| WORK REQUIRED |
Write out every entry below exactly as it appears. Pictures do not belong in the copy.

| SOURCE RECORDS |
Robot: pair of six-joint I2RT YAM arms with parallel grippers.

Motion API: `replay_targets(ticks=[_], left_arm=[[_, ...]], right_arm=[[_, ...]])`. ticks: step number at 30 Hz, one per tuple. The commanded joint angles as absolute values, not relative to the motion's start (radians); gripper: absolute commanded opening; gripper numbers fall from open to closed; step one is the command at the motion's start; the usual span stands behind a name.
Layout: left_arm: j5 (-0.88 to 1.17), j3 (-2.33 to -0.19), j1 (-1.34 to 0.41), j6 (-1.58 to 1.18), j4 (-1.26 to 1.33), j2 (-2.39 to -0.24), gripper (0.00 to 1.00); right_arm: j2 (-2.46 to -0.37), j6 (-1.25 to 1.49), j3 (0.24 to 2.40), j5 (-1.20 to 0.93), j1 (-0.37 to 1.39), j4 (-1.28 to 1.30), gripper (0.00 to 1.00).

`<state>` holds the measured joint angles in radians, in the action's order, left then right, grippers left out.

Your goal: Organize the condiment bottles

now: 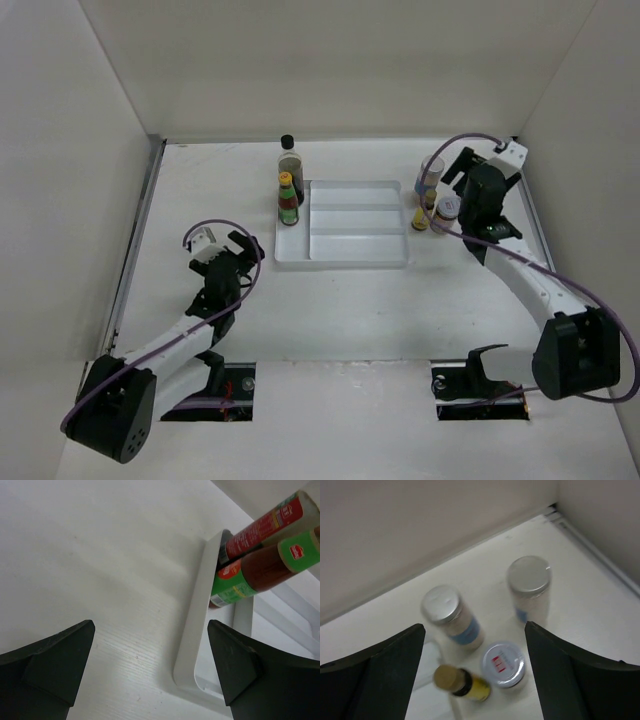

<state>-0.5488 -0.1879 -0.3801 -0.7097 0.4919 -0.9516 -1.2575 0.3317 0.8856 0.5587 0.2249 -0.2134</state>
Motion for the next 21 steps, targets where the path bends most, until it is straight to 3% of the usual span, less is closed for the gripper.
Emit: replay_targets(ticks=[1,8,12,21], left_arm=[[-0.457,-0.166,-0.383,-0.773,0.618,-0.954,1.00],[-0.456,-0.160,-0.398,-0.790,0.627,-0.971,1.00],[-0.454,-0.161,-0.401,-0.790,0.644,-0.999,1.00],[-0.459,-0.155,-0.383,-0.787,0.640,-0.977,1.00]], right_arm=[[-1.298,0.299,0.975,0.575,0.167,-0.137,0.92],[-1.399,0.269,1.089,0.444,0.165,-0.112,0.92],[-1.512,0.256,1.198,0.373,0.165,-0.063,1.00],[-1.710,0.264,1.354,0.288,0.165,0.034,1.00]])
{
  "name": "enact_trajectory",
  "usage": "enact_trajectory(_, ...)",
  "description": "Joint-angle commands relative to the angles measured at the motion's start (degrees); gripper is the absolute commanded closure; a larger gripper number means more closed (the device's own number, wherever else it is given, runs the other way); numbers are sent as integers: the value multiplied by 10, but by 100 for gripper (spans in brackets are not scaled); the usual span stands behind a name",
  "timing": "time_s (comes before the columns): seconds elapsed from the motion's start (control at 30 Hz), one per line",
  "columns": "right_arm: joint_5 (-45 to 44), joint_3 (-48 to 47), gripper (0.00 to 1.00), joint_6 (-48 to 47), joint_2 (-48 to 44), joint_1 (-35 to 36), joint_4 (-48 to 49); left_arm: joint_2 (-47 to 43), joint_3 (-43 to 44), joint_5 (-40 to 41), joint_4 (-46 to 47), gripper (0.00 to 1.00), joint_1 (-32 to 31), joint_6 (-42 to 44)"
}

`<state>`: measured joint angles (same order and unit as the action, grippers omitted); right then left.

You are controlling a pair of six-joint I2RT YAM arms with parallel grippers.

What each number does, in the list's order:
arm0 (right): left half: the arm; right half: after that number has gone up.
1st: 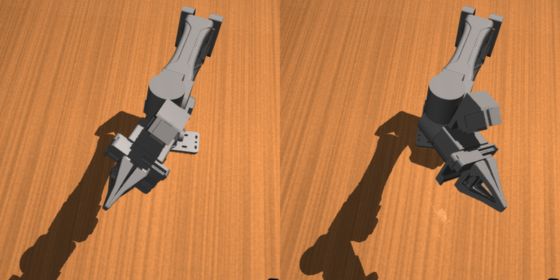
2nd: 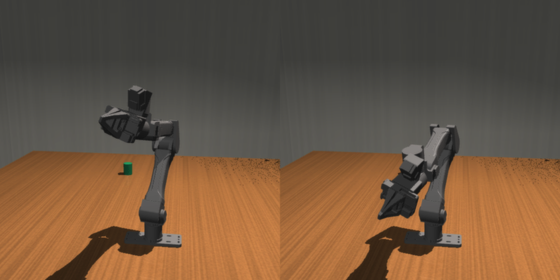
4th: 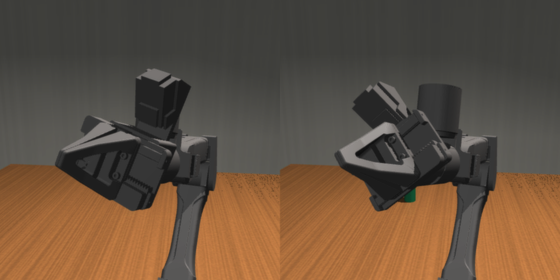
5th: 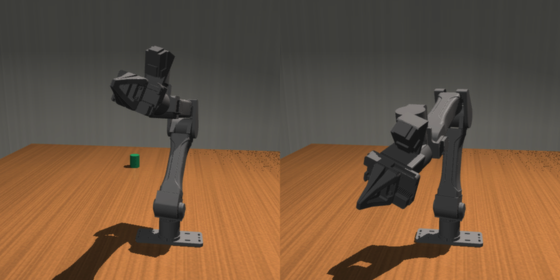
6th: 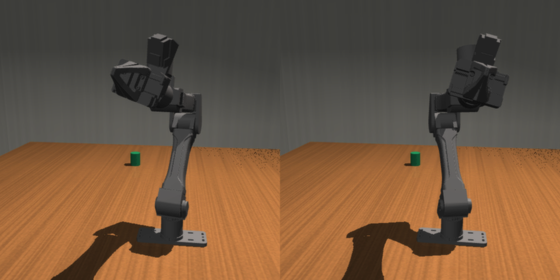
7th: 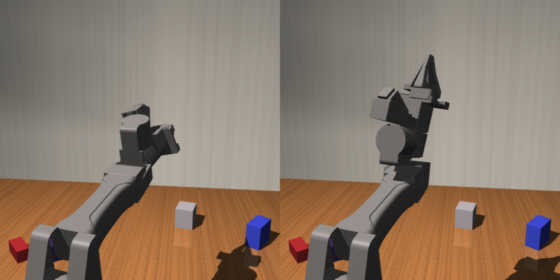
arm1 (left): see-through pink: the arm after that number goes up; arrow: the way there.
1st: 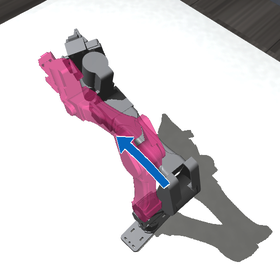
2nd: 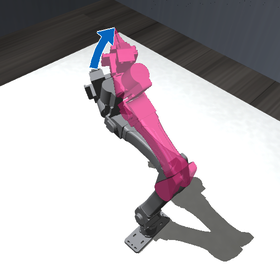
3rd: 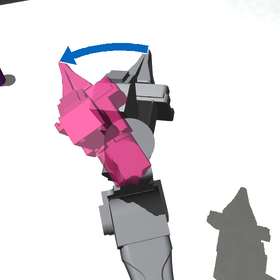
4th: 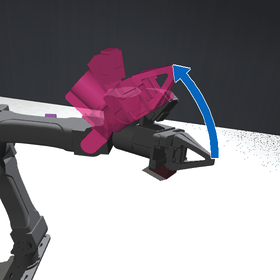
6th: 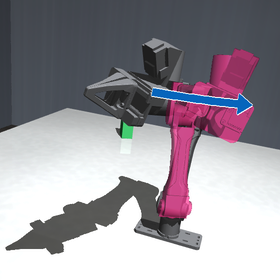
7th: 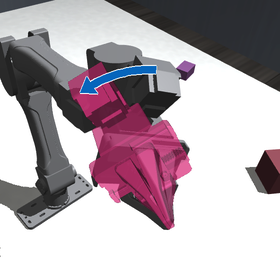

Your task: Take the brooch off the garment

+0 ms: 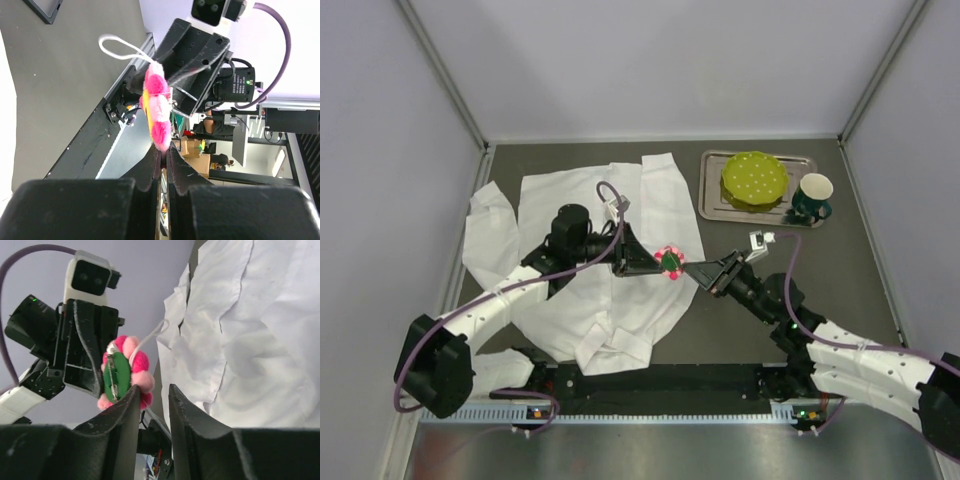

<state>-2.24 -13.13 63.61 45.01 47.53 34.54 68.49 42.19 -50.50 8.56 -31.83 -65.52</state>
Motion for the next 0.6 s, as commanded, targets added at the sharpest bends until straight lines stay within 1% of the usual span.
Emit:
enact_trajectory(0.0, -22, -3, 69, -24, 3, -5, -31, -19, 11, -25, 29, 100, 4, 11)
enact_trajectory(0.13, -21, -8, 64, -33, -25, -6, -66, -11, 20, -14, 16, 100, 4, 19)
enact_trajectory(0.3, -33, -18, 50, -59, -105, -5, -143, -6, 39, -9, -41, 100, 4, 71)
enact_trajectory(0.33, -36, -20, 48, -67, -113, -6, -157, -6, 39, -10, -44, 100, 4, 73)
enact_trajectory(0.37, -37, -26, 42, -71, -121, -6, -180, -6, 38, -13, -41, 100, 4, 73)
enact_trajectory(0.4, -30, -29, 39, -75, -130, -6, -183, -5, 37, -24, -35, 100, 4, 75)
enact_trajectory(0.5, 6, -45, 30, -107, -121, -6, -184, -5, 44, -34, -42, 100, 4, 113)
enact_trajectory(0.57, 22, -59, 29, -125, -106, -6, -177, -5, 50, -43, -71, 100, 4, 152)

| ANSWER TO THIS PROBLEM |
Robot: pair of six-joint I2RT YAM arms with parallel grippers.

Motion API: `replay_targets(ticks=[_], left_arm=[[_, ...]], right_arm=[[_, ...]])`. ticks: step number at 30 Hz, one per tuple. The commanded joint angles as absolute values, not relative to the motion's start (radians); gripper: absolute commanded opening; gripper numbers fall from open to closed; step one is the command at the motion's start; the usual span stands behind a name.
Layout: left_arm: j5 (-0.88 to 1.17), j3 (-2.33 to -0.19), j1 (-1.34 to 0.41), j6 (-1.58 to 1.18), j4 (-1.26 to 1.33), j2 (-2.39 to -0.24), gripper (0.00 to 1.00); right_arm: j2 (-2.46 to -0.37), j6 (-1.25 to 1.49), j3 (0.24 to 2.40), j5 (-1.20 to 0.93), j1 (-0.37 to 1.39), j4 (-1.28 to 1.30), gripper (0.00 to 1.00).

`<state>` holds the measured joint angles in radians, in the action's order, left then right, grippers left out.

Your goal: Organize the condiment bottles

now: 

<state>-0.5488 -0.1879 -0.3801 -0.7097 0.4919 -0.9516 -1.2575 0.3317 0.8856 0.5587 0.2249 -0.2134</state>
Motion for the next 21 steps, targets where the path bends most, until it is straight to 3% of the usual span, less is closed for the gripper.
Emit: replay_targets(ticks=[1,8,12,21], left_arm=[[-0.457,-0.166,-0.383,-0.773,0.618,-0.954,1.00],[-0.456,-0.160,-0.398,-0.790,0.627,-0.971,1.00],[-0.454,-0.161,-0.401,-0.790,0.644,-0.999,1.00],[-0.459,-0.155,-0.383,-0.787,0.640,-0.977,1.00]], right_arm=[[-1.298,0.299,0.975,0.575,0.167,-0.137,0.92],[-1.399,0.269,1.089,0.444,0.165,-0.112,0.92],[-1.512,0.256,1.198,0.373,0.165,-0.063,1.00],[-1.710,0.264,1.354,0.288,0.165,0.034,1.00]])
{
  "name": "enact_trajectory",
  "usage": "enact_trajectory(_, ...)",
  "description": "Joint-angle commands relative to the angles measured at the motion's start (degrees); gripper is the absolute commanded closure; a larger gripper number means more closed (the device's own number, wherever else it is given, runs the other way); numbers are sent as integers: the value multiplied by 10, but by 100 for gripper (spans in brackets are not scaled); the usual span stands behind a name",
  "timing": "time_s (comes before the columns): seconds elapsed from the motion's start (control at 30 Hz), one per line",
  "columns": "right_arm: joint_5 (-45 to 44), joint_3 (-48 to 47), gripper (0.00 to 1.00), joint_6 (-48 to 47), joint_2 (-48 to 44), joint_1 (-35 to 36), joint_4 (-48 to 49); left_arm: joint_2 (-47 to 43), joint_3 (-43 to 44), joint_5 (-40 to 41), joint_4 (-46 to 47), gripper (0.00 to 1.00), joint_1 (-32 to 31), joint_6 (-42 to 44)"
}

`<state>`: measured joint angles (same order and unit as the action, grippers omitted); right then left.

You are controlling a pair of six-joint I2RT YAM arms with parallel grippers.

What each number does, in the list's order:
arm0 (right): left half: the arm; right half: after that number has gone up.
1st: 
2nd: 
4th: 
5th: 
6th: 
7th: 
arm1 (left): see-through pink: the arm after that number goes up; arrow: the way there.
1st: 
2nd: 
3rd: 
4th: 
6th: 
7th: 

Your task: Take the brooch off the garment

+0 ms: 

<state>-2.24 -13.13 63.61 45.01 47.53 34.54 68.49 42.19 -50.50 8.56 -31.83 -65.52</state>
Motion for the next 0.6 s, as commanded, targets added at the sharpest bends until straight lines stay within 1% of the usual span.
Emit:
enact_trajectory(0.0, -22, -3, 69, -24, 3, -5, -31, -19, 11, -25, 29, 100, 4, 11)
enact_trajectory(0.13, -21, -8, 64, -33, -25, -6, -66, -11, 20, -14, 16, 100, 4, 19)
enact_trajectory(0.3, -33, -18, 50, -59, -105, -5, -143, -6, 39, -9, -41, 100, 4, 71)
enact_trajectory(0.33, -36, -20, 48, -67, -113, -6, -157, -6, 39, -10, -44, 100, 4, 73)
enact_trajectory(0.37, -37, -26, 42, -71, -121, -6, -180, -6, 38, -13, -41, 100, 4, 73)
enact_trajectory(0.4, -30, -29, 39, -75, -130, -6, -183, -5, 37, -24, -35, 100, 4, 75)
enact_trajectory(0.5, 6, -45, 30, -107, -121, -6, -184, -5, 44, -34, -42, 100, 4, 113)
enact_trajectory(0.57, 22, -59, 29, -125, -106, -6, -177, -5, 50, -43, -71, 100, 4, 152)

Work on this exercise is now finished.